===== Records to use =====

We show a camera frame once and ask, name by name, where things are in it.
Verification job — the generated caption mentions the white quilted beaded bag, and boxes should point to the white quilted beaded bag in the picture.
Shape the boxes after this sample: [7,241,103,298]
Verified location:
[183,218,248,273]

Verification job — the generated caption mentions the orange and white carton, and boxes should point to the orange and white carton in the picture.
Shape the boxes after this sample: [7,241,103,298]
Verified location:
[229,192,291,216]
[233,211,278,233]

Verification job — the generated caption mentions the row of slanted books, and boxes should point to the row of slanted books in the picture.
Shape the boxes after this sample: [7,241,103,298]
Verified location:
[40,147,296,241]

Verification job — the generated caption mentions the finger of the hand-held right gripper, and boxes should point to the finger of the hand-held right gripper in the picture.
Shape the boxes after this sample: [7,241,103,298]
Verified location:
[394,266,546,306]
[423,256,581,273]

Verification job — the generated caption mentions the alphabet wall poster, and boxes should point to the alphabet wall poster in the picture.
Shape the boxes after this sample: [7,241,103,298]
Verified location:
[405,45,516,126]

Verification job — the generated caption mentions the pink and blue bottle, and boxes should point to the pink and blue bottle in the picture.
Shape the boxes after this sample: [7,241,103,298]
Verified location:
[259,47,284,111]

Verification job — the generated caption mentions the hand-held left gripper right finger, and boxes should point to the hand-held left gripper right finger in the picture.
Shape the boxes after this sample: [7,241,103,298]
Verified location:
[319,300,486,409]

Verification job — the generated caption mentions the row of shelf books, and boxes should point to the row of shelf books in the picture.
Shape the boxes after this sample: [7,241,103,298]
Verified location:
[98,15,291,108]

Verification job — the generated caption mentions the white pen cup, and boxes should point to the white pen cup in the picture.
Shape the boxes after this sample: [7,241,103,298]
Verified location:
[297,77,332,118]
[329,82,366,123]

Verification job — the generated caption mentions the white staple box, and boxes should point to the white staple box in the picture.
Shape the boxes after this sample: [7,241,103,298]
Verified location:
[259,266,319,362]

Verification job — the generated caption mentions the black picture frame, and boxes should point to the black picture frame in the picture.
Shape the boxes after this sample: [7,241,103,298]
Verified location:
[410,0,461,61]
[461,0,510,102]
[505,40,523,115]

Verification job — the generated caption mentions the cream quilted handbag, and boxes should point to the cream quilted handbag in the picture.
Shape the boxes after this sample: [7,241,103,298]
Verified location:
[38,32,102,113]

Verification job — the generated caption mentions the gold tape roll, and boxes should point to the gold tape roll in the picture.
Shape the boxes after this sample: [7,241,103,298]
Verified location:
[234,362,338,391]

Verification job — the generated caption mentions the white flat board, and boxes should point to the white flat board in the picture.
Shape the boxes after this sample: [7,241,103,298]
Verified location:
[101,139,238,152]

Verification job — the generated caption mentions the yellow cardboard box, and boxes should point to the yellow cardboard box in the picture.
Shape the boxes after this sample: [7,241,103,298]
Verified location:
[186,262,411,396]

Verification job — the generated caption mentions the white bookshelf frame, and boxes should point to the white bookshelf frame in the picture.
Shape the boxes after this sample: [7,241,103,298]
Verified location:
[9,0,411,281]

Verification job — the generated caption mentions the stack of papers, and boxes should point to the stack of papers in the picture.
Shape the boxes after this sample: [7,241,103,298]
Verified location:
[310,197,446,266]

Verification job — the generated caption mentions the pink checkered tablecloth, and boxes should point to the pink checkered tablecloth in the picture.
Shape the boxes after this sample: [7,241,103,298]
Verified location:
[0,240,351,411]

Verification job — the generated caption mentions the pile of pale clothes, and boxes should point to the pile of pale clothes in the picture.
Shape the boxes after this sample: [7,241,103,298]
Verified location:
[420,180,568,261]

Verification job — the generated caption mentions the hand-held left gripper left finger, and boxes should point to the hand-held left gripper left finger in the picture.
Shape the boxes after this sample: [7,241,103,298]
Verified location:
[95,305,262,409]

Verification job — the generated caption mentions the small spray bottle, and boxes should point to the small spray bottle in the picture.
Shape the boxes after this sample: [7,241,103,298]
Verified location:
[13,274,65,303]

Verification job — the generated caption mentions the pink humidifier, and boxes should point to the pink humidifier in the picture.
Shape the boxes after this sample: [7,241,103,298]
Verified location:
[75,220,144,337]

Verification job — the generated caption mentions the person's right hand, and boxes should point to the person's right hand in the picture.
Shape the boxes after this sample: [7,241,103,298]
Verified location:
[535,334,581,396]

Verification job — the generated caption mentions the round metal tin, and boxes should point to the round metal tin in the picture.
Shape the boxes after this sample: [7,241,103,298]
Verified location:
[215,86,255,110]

=====

Note how many lines of the material contain the string "gripper". Then report that number by itself.

Final answer: 3